I witnessed the same thing at Google; I worked on a project that everyone joked only existed because the person who wrote it wanted promo, and the best way to get it was to design a very complex system, and convince others to adopt it. (He did get it, and promptly switched teams.)
Some things have been made better, though. I've heard that going from L4 → L5 now involves much more influence from your manager, since they would know and, without quantifying something like a refactor, can speak to the positive impact you had in a project.
I've also seen refactors that just made life difficult for everyone else with constant non-functional changes. In the end there is a lot of fashion in programming, and while some refactors are worthwhile most are not in my experience.

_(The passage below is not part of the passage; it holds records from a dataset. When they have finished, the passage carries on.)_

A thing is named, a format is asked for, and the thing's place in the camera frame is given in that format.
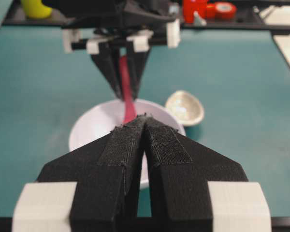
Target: teal mat
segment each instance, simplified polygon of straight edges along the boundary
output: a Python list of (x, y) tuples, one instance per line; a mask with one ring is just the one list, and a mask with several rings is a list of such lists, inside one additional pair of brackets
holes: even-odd
[[(268, 32), (182, 32), (178, 49), (155, 47), (140, 98), (164, 105), (195, 94), (204, 121), (187, 136), (242, 164), (272, 216), (290, 216), (290, 70)], [(113, 93), (85, 51), (66, 55), (57, 28), (0, 30), (0, 216), (23, 185), (68, 152), (78, 117)], [(148, 190), (139, 214), (150, 215)]]

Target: white bowl
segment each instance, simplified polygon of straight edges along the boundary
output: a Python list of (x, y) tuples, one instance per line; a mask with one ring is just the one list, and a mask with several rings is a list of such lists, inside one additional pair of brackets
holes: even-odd
[[(158, 121), (178, 129), (180, 134), (186, 135), (184, 127), (164, 107), (150, 101), (137, 99), (135, 108), (138, 115), (147, 113)], [(115, 126), (122, 124), (124, 110), (125, 106), (121, 100), (113, 100), (96, 105), (85, 112), (71, 130), (70, 151), (107, 135)], [(146, 156), (143, 156), (140, 188), (147, 188), (148, 183), (147, 160)]]

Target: red object
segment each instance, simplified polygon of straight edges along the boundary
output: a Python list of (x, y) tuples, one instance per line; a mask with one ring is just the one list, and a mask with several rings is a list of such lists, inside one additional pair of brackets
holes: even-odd
[(193, 23), (193, 13), (197, 11), (199, 16), (205, 18), (206, 4), (208, 0), (183, 0), (183, 16), (186, 23)]
[(123, 123), (127, 123), (136, 118), (136, 111), (130, 89), (130, 77), (127, 65), (127, 57), (119, 58), (119, 71), (121, 75), (121, 86), (125, 101), (125, 118)]
[(215, 2), (215, 18), (217, 19), (232, 19), (236, 13), (236, 6), (226, 1)]
[(215, 10), (215, 4), (209, 3), (206, 5), (205, 10), (205, 18), (215, 18), (216, 10)]

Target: pink strip
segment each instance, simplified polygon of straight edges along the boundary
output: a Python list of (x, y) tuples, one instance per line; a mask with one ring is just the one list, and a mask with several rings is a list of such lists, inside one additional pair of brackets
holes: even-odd
[(119, 58), (119, 71), (121, 75), (121, 86), (125, 101), (125, 118), (123, 123), (127, 123), (136, 118), (136, 111), (130, 89), (130, 77), (126, 56)]

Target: white clip
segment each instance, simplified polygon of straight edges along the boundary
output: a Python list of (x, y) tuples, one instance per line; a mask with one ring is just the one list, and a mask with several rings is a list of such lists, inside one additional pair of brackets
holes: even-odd
[(148, 39), (154, 34), (151, 30), (140, 30), (136, 34), (128, 36), (127, 41), (133, 41), (134, 52), (147, 52), (149, 50)]
[(78, 42), (81, 39), (81, 31), (79, 29), (63, 29), (62, 30), (63, 49), (65, 53), (71, 53), (71, 43)]
[(99, 51), (99, 43), (107, 42), (110, 38), (104, 36), (96, 36), (94, 38), (88, 39), (86, 43), (87, 53), (90, 55), (97, 55)]
[(26, 184), (14, 209), (12, 232), (70, 232), (76, 182)]
[(206, 21), (203, 19), (197, 11), (193, 12), (194, 21), (193, 24), (196, 26), (206, 26)]
[(166, 24), (166, 35), (169, 48), (176, 48), (180, 42), (179, 19)]
[(213, 232), (271, 232), (271, 215), (256, 182), (208, 181)]

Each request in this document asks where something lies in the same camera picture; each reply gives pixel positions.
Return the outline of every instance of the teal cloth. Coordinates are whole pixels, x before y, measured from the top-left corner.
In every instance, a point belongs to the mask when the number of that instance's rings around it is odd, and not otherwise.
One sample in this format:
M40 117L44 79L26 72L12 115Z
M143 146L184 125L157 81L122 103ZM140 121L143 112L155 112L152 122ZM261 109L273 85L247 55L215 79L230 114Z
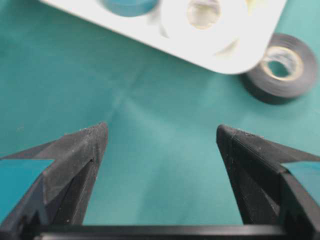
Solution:
M288 0L277 32L320 57L320 1ZM242 224L216 129L320 155L320 86L265 104L223 75L45 6L0 1L0 155L107 122L84 224Z

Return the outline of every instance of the white plastic tray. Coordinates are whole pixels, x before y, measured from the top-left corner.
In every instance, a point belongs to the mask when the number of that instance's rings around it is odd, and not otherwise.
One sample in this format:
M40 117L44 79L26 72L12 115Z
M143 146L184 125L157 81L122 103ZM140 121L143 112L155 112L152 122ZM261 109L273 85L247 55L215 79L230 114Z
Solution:
M213 72L240 74L252 69L264 56L287 0L247 0L246 30L230 47L214 55L192 54L165 37L159 7L146 15L122 17L108 11L100 0L40 1Z

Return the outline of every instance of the black electrical tape roll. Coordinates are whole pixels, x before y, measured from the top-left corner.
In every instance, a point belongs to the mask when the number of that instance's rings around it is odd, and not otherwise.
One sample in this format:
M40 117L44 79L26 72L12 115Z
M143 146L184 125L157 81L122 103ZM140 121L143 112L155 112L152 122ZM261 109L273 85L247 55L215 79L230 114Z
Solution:
M283 64L288 76L276 76L268 65L270 62ZM276 33L262 61L247 75L256 87L272 96L294 98L316 83L317 70L316 57L305 43L293 36Z

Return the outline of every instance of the white tape roll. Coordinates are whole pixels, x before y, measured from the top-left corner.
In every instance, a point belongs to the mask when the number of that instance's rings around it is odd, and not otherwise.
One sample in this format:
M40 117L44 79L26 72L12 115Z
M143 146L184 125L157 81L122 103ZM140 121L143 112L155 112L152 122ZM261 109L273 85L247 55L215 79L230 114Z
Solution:
M167 36L194 52L225 49L240 36L247 18L246 0L162 0Z

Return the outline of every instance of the tape roll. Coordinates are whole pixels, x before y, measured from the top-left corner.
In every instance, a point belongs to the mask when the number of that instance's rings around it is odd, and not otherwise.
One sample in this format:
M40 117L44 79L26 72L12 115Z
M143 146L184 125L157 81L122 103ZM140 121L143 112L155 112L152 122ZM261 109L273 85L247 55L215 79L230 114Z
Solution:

The refactor is supposed to provide payoff in the future, but what normally happens is fashion changes and someone new comes by and says "this code is shit" and starts the process over. The supposed benefits never accrue.
Measure commits/authors before and after a refactor.
Measuring number of commits? Create fewer, larger commits. Measuring commit size? Pull in more third-party libraries, even where it does't make sense. Author count? Add more/less documentation and recruit or inhibit new devs depending on what your goal is.
Not to mention the number of commits/authors before and after an arbitrary point in time might conflate a successful growing project with a project in a death spiral being passed around from group to group.
It's a good idea, but in practice simple metrics like this often (but not always) devolve into prime examples of Goodhart's law.
If you can’t find a measurable benefit to a refactoring (or anything else, really) then maybe it was not worth doing in the first place.
There is no programming project in existence with enough developers working on it, that developer-productivity data derived from a change to it would not be considered "underpowered" for the sake of proving anything.
A high impact infra change will often inconvenience dozens of people and distract from feature work... You know, the shit people actually care about... (this is analogous to how "Twitter, but written in Golang" appeals to approximately no one.)
And solve the halting problem while you're at it
Goodhart’s law is not applicable to scientific management because metrics have different purpose.